Re: storing an explicit nonce

Robert Haas <robertmhaas@gmail.com>

From: Robert Haas <robertmhaas@gmail.com>
To: Andres Freund <andres@anarazel.de>
Cc: Stephen Frost <sfrost@snowman.net>, Bruce Momjian <bruce@momjian.us>, Alvaro Herrera <alvherre@alvh.no-ip.org>, Masahiko Sawada <sawada.mshk@gmail.com>, Tom Kincaid <tomjohnkincaid@gmail.com>, Amit Kapila <amit.kapila16@gmail.com>, Thomas Munro <thomas.munro@gmail.com>, PostgreSQL Development <pgsql-hackers@postgresql.org>, Masahiko Sawada <masahiko.sawada@2ndquadrant.com>
Date: 2021-05-27T19:48:09Z
Lists: pgsql-hackers

Commits

Same data as JSON: GET /api/v1/messages/:b64id/commits the thread's linked commits as JSON, with link sources. API reference →
  1. Rethink method for assigning OIDs to the template0 and postgres DBs.

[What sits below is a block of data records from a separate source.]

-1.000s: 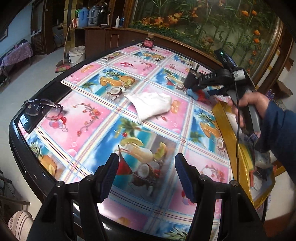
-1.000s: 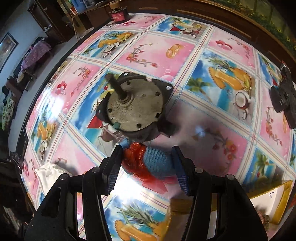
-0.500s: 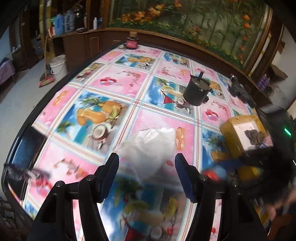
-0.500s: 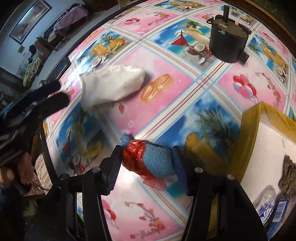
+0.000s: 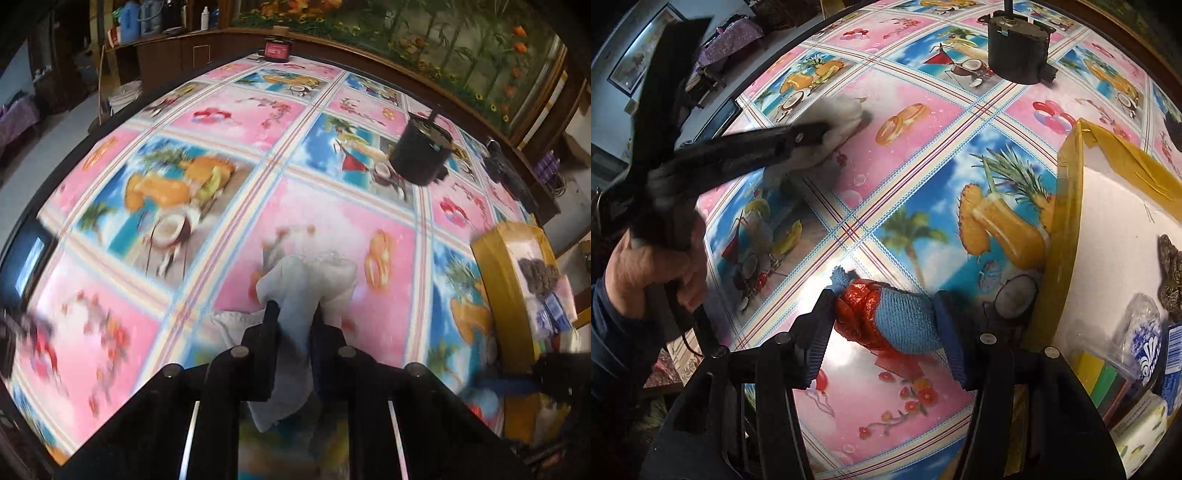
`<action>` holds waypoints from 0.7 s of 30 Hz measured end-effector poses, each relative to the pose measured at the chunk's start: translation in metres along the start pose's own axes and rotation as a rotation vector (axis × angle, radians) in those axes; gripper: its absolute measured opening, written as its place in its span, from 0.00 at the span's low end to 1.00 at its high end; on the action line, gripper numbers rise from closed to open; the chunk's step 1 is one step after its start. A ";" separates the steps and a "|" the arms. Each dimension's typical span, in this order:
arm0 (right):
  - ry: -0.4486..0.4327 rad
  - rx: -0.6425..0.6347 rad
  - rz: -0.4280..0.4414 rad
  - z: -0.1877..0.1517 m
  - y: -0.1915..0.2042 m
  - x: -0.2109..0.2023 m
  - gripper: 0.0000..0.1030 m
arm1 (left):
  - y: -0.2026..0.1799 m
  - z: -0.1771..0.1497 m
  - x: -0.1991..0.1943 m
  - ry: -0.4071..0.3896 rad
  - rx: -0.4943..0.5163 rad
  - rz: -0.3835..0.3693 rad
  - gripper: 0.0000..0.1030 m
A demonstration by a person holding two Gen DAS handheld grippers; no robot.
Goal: Organize soft objects
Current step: 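Grasp the blue-red knitted toy with the right gripper while the left grasps the white cloth, then carry the knitted toy and white cloth over the tray with both grippers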
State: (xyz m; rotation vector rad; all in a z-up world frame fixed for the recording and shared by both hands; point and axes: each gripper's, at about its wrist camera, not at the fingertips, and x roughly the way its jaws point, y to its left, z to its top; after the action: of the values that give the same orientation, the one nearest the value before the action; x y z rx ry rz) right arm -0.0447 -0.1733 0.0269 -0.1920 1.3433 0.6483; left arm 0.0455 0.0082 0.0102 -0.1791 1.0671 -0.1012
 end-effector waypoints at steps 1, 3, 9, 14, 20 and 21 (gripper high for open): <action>-0.002 -0.006 -0.002 -0.001 0.002 0.000 0.53 | 0.001 -0.011 -0.006 0.001 -0.010 -0.012 0.12; -0.013 -0.024 -0.011 -0.005 0.005 0.000 0.53 | 0.000 -0.036 -0.020 0.007 -0.020 -0.023 0.12; -0.008 -0.066 -0.004 -0.017 0.017 0.005 0.47 | -0.006 -0.093 -0.051 0.016 -0.055 -0.045 0.13; -0.005 -0.089 0.011 -0.031 0.030 0.005 0.47 | -0.019 -0.118 -0.064 0.002 -0.033 -0.022 0.13; -0.024 -0.105 0.018 -0.043 0.037 -0.004 0.45 | -0.031 -0.131 -0.073 -0.004 -0.012 0.000 0.13; -0.028 -0.104 0.017 -0.045 0.036 -0.007 0.45 | -0.033 -0.132 -0.075 -0.010 -0.007 0.006 0.13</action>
State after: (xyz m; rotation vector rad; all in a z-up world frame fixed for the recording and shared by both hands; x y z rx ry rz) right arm -0.1025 -0.1681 0.0312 -0.2547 1.2860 0.7339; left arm -0.1067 -0.0243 0.0193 -0.1825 1.0583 -0.0911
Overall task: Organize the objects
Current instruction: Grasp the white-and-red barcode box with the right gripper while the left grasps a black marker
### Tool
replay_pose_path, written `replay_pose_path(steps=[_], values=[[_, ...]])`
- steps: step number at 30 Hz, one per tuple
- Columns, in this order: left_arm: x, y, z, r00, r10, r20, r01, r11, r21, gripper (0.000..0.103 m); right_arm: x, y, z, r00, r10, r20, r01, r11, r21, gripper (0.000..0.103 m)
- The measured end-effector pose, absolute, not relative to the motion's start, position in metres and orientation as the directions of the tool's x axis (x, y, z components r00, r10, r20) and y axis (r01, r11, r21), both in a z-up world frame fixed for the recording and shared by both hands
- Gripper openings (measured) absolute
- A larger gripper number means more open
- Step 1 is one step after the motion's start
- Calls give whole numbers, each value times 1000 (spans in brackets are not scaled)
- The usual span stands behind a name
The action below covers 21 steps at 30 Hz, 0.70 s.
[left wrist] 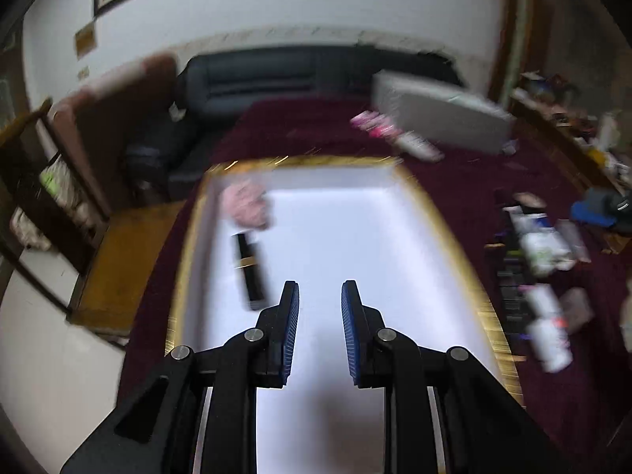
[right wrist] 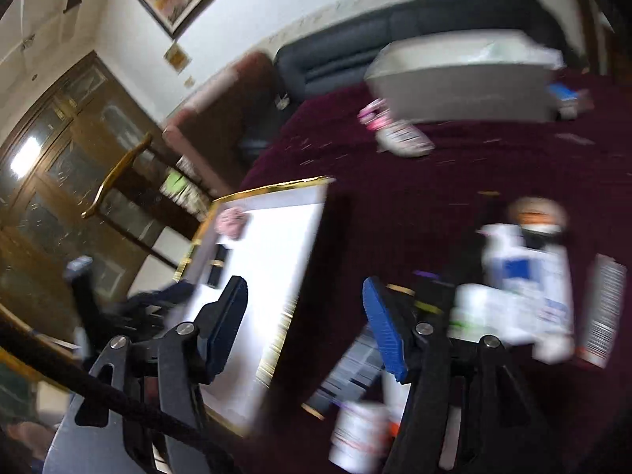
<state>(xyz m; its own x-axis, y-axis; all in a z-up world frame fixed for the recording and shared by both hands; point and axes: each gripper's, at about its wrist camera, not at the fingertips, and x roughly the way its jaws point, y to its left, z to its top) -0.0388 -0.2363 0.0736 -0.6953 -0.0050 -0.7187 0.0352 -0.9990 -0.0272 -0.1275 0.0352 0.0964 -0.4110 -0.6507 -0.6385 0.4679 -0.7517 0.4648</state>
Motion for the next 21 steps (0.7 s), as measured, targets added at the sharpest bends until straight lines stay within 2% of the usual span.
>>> replay_pose_path(steps=[3, 4, 6, 10, 15, 18, 21], values=[[-26, -191, 77, -683, 138, -718, -88, -990, -107, 43, -105, 82, 89, -511, -601, -615, 453, -796, 401, 63], [-26, -173, 74, -662, 197, -723, -140, -980, -139, 43, -103, 93, 87, -527, -590, -612, 446, -805, 392, 63], [-32, -135, 68, -621, 249, -743, -199, -967, -157, 43, -100, 117, 78, -574, -573, -584, 429, -819, 382, 63], [-60, -91, 54, -564, 206, -800, -212, -972, -101, 43, -105, 154, 62, -623, -566, -539, 388, -823, 415, 63], [-80, -83, 32, -507, 193, -840, -199, -974, -103, 39, -107, 165, 63, -602, -607, -519, 399, -791, 463, 63], [-86, -78, 25, -489, 188, -852, -200, -975, -100, 32, -100, 171, 61, -593, -631, -501, 408, -771, 489, 63], [-93, -75, 18, -472, 172, -865, -203, -976, -83, 29, -97, 172, 64, -599, -637, -486, 414, -765, 493, 63]])
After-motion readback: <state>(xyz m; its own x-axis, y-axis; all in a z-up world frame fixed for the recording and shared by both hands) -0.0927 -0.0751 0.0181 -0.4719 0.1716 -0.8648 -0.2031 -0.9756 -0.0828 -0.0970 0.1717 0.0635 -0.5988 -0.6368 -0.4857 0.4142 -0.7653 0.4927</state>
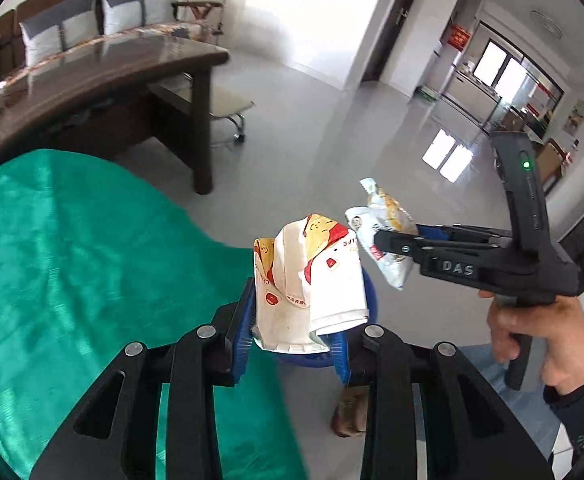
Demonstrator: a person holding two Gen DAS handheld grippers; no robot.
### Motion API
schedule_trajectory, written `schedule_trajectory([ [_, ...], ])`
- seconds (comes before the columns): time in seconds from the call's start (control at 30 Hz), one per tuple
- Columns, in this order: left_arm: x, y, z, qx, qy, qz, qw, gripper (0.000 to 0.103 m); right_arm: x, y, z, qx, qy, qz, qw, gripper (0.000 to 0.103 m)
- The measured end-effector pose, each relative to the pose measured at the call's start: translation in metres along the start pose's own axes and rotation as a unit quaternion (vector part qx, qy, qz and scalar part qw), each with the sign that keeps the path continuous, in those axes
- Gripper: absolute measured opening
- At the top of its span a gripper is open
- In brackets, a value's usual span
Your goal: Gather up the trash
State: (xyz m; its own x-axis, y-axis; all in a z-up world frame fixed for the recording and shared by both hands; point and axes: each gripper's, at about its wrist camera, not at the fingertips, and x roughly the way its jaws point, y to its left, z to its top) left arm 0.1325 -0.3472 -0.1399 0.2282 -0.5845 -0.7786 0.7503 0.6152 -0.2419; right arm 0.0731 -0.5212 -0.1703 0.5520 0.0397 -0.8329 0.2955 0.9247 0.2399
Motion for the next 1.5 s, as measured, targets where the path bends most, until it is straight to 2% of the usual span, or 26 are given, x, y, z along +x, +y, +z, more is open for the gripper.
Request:
schedule_trajectory([
  [0.17,0.063,-0.029,0.014,0.010,0.040,-0.009,0.9991,0.033,0.030,-0.044,-0.002,0.042,0.022,-0.003,0.999,0.035],
  [0.33,0.117,-0.042,0.020,0.015,0.070,-0.004,0.9974,0.036,0.057,-0.078,-0.003,0.083,0.047,0.014,0.995,0.036],
  [0.4,0.136,-0.043,0.021,0.016,0.080,-0.003,0.9967,0.043,0.068,-0.090,-0.005,0.101,0.057,0.019,0.993,0.038],
  [0.43,0.145,-0.041,0.022,0.015,0.082,0.003,0.9965,0.052,0.075,-0.098,-0.006,0.113,0.062,0.023,0.991,0.045],
  [0.47,0.152,-0.040,0.023,0.014,0.085,0.006,0.9963,0.066,0.078,-0.105,-0.008,0.125,0.063,0.033,0.990,0.053],
  [0.5,0.158,-0.038,0.024,0.013,0.087,0.009,0.9961,0.072,0.079,-0.112,-0.010,0.137,0.060,0.038,0.988,0.068],
  [0.53,0.164,-0.036,0.025,0.010,0.086,0.018,0.9961,0.080,0.079,-0.120,-0.011,0.153,0.054,0.036,0.986,0.071],
  [0.6,0.165,-0.030,0.027,0.005,0.084,0.037,0.9957,0.084,0.072,-0.127,-0.012,0.171,0.045,0.040,0.983,0.071],
  [0.67,0.155,-0.027,0.028,-0.001,0.072,0.046,0.9964,0.091,0.057,-0.133,-0.011,0.184,0.027,0.037,0.982,0.076],
  [0.7,0.145,-0.026,0.028,-0.003,0.057,0.055,0.9969,0.092,0.048,-0.133,-0.011,0.183,0.018,0.032,0.982,0.082],
  [0.77,0.119,-0.032,0.030,0.007,0.016,0.087,0.9961,0.093,0.027,-0.129,-0.010,0.177,-0.003,0.019,0.984,0.088],
  [0.87,0.082,-0.047,0.025,0.023,-0.022,0.122,0.9920,0.098,-0.009,-0.123,-0.015,0.168,-0.030,0.003,0.985,0.098],
  [0.97,0.048,-0.060,0.010,0.029,-0.017,0.098,0.9946,0.098,-0.049,-0.103,-0.025,0.135,-0.061,-0.026,0.989,0.099],
  [1.07,0.022,-0.069,-0.011,0.030,-0.019,0.121,0.9920,0.098,-0.087,-0.075,-0.048,0.090,-0.086,-0.061,0.990,0.098],
  [1.17,-0.001,-0.077,-0.026,0.032,-0.028,0.117,0.9923,0.098,-0.111,-0.048,-0.071,0.056,-0.110,-0.079,0.989,0.098],
  [1.23,-0.018,-0.082,-0.031,0.034,-0.045,0.129,0.9901,0.098,-0.132,-0.034,-0.087,0.041,-0.135,-0.089,0.986,0.098],
  [1.3,-0.029,-0.082,-0.035,0.031,-0.059,0.137,0.9883,0.098,-0.146,-0.028,-0.095,0.047,-0.157,-0.088,0.983,0.098],
  [1.4,-0.042,-0.085,-0.037,0.030,-0.073,0.170,0.9824,0.098,-0.151,-0.031,-0.097,0.070,-0.133,-0.043,0.988,0.098],
  [1.43,-0.047,-0.087,-0.038,0.033,-0.078,0.172,0.9815,0.098,-0.151,-0.032,-0.096,0.075,-0.125,-0.037,0.989,0.098],
  [1.5,-0.057,-0.090,-0.041,0.031,-0.082,0.163,0.9827,0.098,-0.154,-0.034,-0.098,0.072,-0.136,-0.037,0.987,0.098],
])
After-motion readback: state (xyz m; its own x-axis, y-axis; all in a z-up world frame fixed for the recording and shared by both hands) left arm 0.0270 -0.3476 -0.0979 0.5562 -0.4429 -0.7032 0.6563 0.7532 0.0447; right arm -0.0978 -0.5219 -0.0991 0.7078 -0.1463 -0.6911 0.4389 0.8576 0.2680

  2. pg_upgrade: Preserve database OIDs.

  3. pg_upgrade: Preserve relfilenodes and tablespace OIDs.

  4. Fix for new Boolean node

  5. Improve error handling of HMAC computations

  6. Add macro RelationIsPermanent() to report relation permanence

  7. Enhance nbtree index tuple deletion.

On Thu, May 27, 2021 at 1:07 PM Andres Freund <andres@anarazel.de> wrote:
> But won't we then end up with a different set of requirements around
> nonce assignment durability when introducing GCM support? That's not
> actually entirely trivial to do correctly on a standby. I guess we can
> use AES-GCM-SSIV and be ok with living with edge cases leading to nonce
> reuse, but ...

All these different encryption modes are hard for me to grok.

That said, I want to mention a point which I think may be relevant
here. As far as I know, in the case of a permanent table page, we
never write X then X' then X again. If the change is WAL-logged, then
the LSN advances, and it will never thereafter go backward. Otherwise,
it's something that uses MarkBufferDirtyHint(). As far as I know, all
of those changes are one-way. For example, we set hint bits without
logging the change, but anything that clears hint bits is logged. We
mark btree index items dead as a type of hint, but they never come
back to life again; instead, they get cleaned out of the page entirely
as a WAL-logged operation. So I don't know that an adversary seeing
the same exact ciphertext multiple times is really likely to occur.

Well, it could certainly occur for temporary or unlogged tables, since
those have LSN = 0. And in cases were we currently copy pages around,
like creating a new database, it could happen. I suspect those cases
could be fixed, if we cared enough, and there are independent reasons
to want to fix the create-new-database case. It would be fairly easy
to put fake LSNs in temporary buffers, since they're in a separate
pool of buffers in backend-private memory with a separate buffer
manager. And it could probably even be done for unlogged tables,
though not as easily. Or we could use the special-space technique to
put some unpredictable garbage into each page and then change the
garbage every time we write the page. I read the discussion so far to
say that maybe these kinds of measures aren't even needed, and if so,
great. But even without doing anything, I don't think it's going to
happen very much.

Another case where this sort of thing might happen is a standby doing
whatever the master did. I suppose that could be avoided if the
standby always has its own encryption keys, but that forces a key
rotation when you create a standby, and it doesn't seem like a lot of
fun to insist on that. But the information leak seems minor. If we get
to a point where an adversary with full filesystem access on all our
systems can't do better than assessing our replication lag, we'll be a
lot better off then than we are now.